Stabilizing healthcare database security is critical for hospitals
Technology is revolutionizing the healthcare industry, but for all the benefits offered by artificial intelligence, machine learning and embedded sensors, there are also new risks associated with the always-connected world. As mobile healthcare technology rapidly advances, physicians are now able to monitor patients remotely by streaming data live across the internet. The BBC reports that doctors are now even operating on patients who are hundreds of miles away. Though this is more convenient, it also means data is being created at an unprecedented scale, making healthcare database security one of the biggest risks facing patients and providers.
Protecting and securing all this data has never been more critical. The Office of Civil Rights reports that in 2015, more than 112 million patient records were compromised. Since then, cybercriminals have become even more aware of the value of healthcare records.
One of the most recent trends is the proliferation of ransomware — malicious software that encrypts all of a victim’s files — being used to attack hospitals and extort ransoms before releasing the records. According to a study conducted by the Institute for Critical Infrastructure Technology, “ransomware attacks on healthcare organizations will wreak havoc on America’s critical infrastructure community.” For example, a Los Angeles hospital paid almost $17,000 last year to re-obtain access to its computer systems after a ransomware attack.
At all points along the chain, patient information is at risk, and healthcare providers need to ensure they’re doing everything they can to keep it from falling into the wrong hands. Here are five ways you can ensure patients’ data is as secure as possible:
1. Protect the cloud
Having patient data available on all computers, smartphones and tablets makes life so much easier for doctors and nurses. However, this convenience brings huge risks. Collecting data in a single online repository attracts the attention of cybercriminals who want access to as much information as possible in a single place.
The Health Insurance Portability and Accountability Act (HIPAA) does not specify where healthcare data can be stored or how it should be safeguarded, but it does say those safeguards need to be sufficient to be effective and operational. For you, this means closely assessing cloud providers and asking whether they specialize in protecting healthcare information and whether they use advanced technologies to mitigate advanced threats.
Continuously assess the merits of cloud providers, monitor any changes they’re making and check whether they’re keeping up with industry best practices in order to maintain the privacy and security of patients’ data.
2. Always back up your data
With ransomware attacks against hospitals on the rise, one key measure is to regularly back up all data. By backing up patient records, it means you can reset your systems if a ransomware attack occurs. The backups, of course, need to be held at a separate location on a different network from the live data, preventing the cybercriminals from compromising that information, too.

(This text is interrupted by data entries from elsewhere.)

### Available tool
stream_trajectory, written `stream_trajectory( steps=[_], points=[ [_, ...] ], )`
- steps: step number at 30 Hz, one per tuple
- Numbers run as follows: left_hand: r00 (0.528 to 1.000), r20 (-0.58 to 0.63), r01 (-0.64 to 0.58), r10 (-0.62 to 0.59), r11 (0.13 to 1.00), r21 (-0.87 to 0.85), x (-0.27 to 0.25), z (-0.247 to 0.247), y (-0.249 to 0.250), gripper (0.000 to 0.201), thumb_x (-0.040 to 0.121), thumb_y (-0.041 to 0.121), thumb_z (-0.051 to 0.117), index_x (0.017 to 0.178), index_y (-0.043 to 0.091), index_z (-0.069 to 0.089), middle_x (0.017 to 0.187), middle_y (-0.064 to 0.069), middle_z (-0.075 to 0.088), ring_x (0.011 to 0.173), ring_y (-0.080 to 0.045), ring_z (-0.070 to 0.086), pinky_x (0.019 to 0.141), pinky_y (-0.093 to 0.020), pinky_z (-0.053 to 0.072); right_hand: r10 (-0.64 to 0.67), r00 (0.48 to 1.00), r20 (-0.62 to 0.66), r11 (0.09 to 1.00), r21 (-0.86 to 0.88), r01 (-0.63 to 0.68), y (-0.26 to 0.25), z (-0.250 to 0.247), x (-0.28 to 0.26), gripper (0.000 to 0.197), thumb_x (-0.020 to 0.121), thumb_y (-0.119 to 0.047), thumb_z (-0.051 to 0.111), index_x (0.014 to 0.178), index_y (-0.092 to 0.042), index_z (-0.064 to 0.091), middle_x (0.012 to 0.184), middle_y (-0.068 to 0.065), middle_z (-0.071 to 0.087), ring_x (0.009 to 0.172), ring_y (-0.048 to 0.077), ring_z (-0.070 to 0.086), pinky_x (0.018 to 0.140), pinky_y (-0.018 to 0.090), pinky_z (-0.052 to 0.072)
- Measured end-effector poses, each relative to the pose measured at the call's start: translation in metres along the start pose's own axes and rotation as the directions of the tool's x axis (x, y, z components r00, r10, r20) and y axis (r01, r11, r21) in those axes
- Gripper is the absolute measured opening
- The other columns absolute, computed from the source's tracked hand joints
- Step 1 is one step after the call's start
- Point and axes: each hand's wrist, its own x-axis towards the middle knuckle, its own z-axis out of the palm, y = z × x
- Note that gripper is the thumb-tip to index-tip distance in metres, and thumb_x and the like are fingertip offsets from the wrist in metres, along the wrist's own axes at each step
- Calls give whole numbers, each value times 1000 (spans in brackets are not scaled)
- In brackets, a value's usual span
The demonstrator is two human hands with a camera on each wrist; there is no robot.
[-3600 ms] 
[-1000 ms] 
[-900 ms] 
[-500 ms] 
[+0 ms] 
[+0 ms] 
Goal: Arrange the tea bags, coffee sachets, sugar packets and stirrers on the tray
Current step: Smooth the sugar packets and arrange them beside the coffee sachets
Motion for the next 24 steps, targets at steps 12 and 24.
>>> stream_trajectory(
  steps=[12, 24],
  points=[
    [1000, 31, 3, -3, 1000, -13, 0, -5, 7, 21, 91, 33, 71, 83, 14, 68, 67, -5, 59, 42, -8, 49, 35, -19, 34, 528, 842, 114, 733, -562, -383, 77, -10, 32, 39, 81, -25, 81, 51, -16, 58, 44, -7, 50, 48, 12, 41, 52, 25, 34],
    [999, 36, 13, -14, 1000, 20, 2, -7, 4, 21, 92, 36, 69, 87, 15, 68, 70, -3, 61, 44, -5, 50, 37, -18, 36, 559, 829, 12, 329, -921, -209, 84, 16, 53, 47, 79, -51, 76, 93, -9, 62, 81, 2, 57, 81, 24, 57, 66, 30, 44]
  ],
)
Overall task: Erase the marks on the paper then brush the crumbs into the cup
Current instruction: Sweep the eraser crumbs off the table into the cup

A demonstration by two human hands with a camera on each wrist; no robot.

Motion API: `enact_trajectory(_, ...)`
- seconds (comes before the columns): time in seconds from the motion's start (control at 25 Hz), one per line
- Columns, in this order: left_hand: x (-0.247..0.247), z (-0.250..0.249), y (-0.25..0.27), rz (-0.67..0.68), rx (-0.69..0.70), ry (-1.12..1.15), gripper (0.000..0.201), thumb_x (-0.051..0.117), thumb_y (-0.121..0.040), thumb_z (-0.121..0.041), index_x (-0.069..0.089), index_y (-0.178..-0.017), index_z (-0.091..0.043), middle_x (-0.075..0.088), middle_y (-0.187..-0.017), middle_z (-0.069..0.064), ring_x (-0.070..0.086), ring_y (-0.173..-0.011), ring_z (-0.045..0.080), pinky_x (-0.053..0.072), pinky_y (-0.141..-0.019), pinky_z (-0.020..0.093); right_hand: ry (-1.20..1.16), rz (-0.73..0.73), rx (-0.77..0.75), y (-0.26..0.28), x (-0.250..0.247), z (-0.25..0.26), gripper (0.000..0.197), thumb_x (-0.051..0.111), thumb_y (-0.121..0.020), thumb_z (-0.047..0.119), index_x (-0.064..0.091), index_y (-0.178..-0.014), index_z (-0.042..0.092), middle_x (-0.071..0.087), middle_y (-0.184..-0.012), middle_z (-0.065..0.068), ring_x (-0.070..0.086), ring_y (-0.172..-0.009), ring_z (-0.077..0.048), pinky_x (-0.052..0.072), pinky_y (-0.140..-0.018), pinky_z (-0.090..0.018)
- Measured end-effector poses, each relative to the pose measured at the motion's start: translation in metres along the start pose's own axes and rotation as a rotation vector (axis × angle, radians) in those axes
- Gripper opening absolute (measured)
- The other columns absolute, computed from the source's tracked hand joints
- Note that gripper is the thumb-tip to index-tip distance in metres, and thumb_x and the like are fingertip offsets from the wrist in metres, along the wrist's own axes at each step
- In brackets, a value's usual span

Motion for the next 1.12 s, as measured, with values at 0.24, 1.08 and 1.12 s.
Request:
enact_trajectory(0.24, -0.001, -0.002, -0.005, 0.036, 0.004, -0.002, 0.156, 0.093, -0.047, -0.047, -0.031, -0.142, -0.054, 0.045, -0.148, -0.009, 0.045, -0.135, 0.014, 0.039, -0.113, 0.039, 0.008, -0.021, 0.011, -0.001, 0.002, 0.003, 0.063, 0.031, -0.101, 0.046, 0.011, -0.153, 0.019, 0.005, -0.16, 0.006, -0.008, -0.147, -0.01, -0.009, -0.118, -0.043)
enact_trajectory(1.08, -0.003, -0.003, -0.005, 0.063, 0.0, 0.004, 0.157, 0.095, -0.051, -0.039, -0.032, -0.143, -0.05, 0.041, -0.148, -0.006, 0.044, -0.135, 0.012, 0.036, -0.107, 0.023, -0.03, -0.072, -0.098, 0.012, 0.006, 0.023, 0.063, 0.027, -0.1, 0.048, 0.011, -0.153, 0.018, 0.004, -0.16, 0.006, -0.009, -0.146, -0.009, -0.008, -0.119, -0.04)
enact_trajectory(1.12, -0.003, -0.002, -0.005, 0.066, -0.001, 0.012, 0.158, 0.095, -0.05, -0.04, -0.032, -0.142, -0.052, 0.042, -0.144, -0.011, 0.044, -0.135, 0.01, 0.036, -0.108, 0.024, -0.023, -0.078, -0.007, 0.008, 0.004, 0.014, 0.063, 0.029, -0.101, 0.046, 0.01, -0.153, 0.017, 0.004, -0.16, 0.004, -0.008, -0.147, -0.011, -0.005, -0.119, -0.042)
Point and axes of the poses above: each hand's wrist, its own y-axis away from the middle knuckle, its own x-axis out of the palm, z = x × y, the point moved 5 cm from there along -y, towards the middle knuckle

It’s important to protect backup data through comprehensive cybersecurity measures as well as physical security measures. You can take advantage of solutions available today that automatically back up systems, keeping any disruption to a minimum. You should also back up system settings regularly to help get everything up and running following an attack.
3. Secure your devices
As healthcare data moves to the cloud, your colleagues now have access to it from a huge range of devices — smartphones, tablets, PCs and more. This convenience comes at a cost, though, as all these extra points on the chain provide new vectors through which cybercriminals can access the system. In order to protect the network, these devices need to be secured using the safest methods — randomly-generated passwords and PIN codes — as well as using secure and encrypted apps on devices to access the information.
4. Use end-to-end encryption
One of the weakest links in the chain of your patients’ data is not when it’s collected or when it’s stored, but when it’s in transit between devices. Whether that’s transmitting the raw data from your wearable to your smartphone or from your smartphone to the cloud, cybercriminals can take advantage of weaknesses in the network to conduct what is known as a man-in-the-middle attack, where they’re able to steal the information as it moves from one location to another.
Therefore, it’s vital to use solutions that provide 256-bit AES encryption. Hardware-based encryption for both data at rest and in transit is something to consider.
5. Have a plan in place — and practice it
Through having the right systems in place is an important part of healthcare database security, everything can fall down if you don’t train your staff on how to spot malicious threats and what to do in case of an emergency. Educating your staff can help prevent malicious hackers carrying out phishing attacks where emails that look genuine carry a malicious payload that gives criminals instant access to your network.
Carrying out regular attack testing of your systems is a good way to check whether your staff actively monitors for these attacks and remind them they can occur at any time. You should also have a set of rules in place to alert them of any suspicious behavior on their networks, such as information being sent outside the networks or unauthorized access to the network from an unsecured device.
Though new technologies are providing countless possibilities for improved patient care, you and your teams need to be aware of new data security risks and take appropriate actions to protect patients’ data.